Question

A gaseous compound of $$85.7\% $$ by mass carbon and $$14.3\% $$ by mass hydrogen. Its density is $$2.28{\text{ }}glitr{e^{ - 1}}$$ at $$300K$$ and $$1.0atm$$ pressure. Determine the molecular formula of the compound.
$(A){C_2}{H_2}$
$(B){C_2}{H_4}$
$(C){C_4}{H_8}$
$(D){C_4}{H_{10}}$

Answer 1

Hint: We know that a gaseous compound will follow the gas equation in the form of pressure and density.

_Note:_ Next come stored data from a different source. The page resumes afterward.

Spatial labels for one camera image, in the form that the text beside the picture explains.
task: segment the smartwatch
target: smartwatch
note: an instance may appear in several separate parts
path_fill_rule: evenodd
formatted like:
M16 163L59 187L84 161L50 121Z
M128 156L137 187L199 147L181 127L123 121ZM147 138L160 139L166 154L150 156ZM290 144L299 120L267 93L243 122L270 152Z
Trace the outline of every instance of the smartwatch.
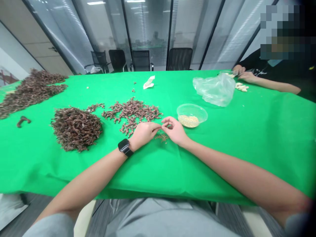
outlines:
M118 149L119 151L123 152L127 157L131 157L134 154L134 152L130 150L129 140L126 138L119 142Z

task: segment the seeds in bowl
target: seeds in bowl
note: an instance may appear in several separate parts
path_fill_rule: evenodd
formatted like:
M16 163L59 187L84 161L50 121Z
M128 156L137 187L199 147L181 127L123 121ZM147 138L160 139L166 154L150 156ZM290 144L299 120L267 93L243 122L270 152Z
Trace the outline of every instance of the seeds in bowl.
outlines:
M199 125L198 118L195 116L179 115L179 122L186 127L197 127Z

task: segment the black jacket
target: black jacket
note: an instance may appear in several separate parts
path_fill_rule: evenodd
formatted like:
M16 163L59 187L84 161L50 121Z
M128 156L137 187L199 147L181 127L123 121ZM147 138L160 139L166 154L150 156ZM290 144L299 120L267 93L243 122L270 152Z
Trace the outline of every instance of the black jacket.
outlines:
M272 81L289 83L301 89L299 96L316 102L316 66L311 59L283 60L276 66L260 59L260 49L238 63L252 70L255 76Z

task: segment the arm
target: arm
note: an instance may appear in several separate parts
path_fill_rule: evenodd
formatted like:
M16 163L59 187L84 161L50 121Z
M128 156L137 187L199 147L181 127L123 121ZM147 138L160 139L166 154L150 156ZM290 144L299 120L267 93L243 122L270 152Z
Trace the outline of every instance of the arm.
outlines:
M254 51L248 57L246 57L243 61L239 62L232 71L234 75L239 75L246 70L250 70L255 67L256 62L260 60L260 49Z
M194 154L258 206L266 209L283 227L290 215L307 211L310 199L282 179L247 161L192 141L182 125L172 117L162 122L162 130L171 140Z
M248 83L269 88L280 92L290 92L293 94L300 93L301 89L289 83L275 82L268 79L256 77L252 72L243 72L239 75L238 80L244 80Z
M138 150L148 143L160 128L156 123L140 123L129 139L130 149L134 152ZM56 213L67 213L76 221L81 209L104 189L126 159L127 156L118 148L104 156L67 184L34 223Z

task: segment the paper scrap
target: paper scrap
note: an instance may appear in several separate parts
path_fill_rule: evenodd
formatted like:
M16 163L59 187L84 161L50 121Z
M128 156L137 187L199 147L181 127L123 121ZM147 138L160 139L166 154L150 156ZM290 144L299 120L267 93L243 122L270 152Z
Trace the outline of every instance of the paper scrap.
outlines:
M153 87L154 84L152 83L152 81L155 79L155 76L151 76L147 82L145 82L145 84L143 85L143 89L147 89L149 87Z

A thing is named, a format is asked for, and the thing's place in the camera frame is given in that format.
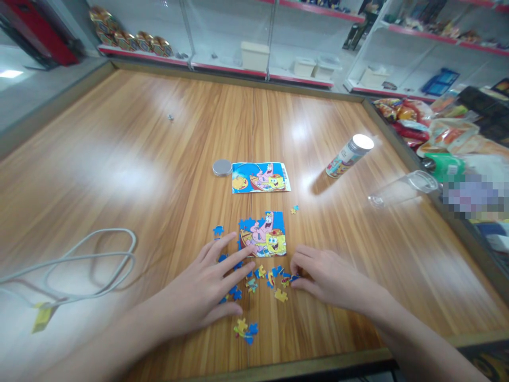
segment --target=clear plastic cup
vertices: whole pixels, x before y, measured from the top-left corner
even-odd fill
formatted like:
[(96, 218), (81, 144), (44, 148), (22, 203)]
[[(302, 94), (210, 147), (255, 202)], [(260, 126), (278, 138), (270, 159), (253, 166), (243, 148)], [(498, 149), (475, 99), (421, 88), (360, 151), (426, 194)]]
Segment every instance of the clear plastic cup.
[(417, 170), (389, 183), (367, 199), (372, 206), (384, 208), (429, 194), (436, 189), (438, 189), (436, 179), (427, 172)]

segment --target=ceiling light
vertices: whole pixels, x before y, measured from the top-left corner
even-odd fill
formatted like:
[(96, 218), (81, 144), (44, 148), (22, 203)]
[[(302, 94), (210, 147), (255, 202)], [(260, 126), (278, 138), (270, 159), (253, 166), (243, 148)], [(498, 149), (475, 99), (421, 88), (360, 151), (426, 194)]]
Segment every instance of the ceiling light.
[(5, 71), (0, 73), (0, 77), (4, 78), (15, 78), (18, 77), (20, 74), (23, 74), (23, 72), (19, 71)]

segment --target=yellow tag
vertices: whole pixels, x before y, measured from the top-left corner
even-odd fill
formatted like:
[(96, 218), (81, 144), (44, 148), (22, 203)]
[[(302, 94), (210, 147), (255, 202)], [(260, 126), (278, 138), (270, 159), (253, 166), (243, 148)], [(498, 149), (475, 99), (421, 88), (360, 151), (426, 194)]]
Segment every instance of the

To solve this question, we will first find out the molecular mass of the given compound from the equation of relation between pressure and density.

Complete answer:
We know that the given compound is gas and hence, it will follow the gas equation in the form of pressure, density and molecular mass.
We will use the following formula:
$P \times M = d \times R \times T$
We can write this formula with respect to Molecular mass:
$M = \dfrac{{d \times R \times T}}{P}\_\_\_\_\_(1)$
Where d is the density of the compound, M is the molecular mass of the compound, T is temperature, P is the pressure and R is the gas constant.
$$d = 2.28{\text{ }}glitr{e^{ - 1}}$$
$$T = 300K$$
$$P = 1.0atm$$
$$R = 0.0821L(atm)mo{l^{ - 1}}{K^{ - 1}}$$
Now, put the given values in formula:
$M = \dfrac{{2.28 \times 0.0821 \times 300}}{{1.0}}$
$M = 56.15gmo{l^{ - 1}}$
Hence, the molecular mass is found to be $56.15gmo{l^{ - 1}}.$
Now, we will find out the empirical formula by the ratio method:
$\dfrac{{85.7}}{{12}}:\dfrac{{14.3}}{1}$
Hence, the simplest ratio is found to be $1:2$ .
The empirical formula will be: ${(C{H_2})_n}$
Where, n is given as:
$n = \dfrac{{56.15}}{{14}}$
$n = 4$
Hence, the molecular formula of given compound will be ${C_4}{H_8}.$
Therefore, the correct option is $(C){C_4}{H_8}$ .

Note:
In these types of questions, we should remember the concept of empirical formula and ratio. We should also know the gas equation in the form of pressure, temperature, molecular mass and density. Empirical formula is the simplest formula (with simplest ratios of the elements in the compound) of a compound.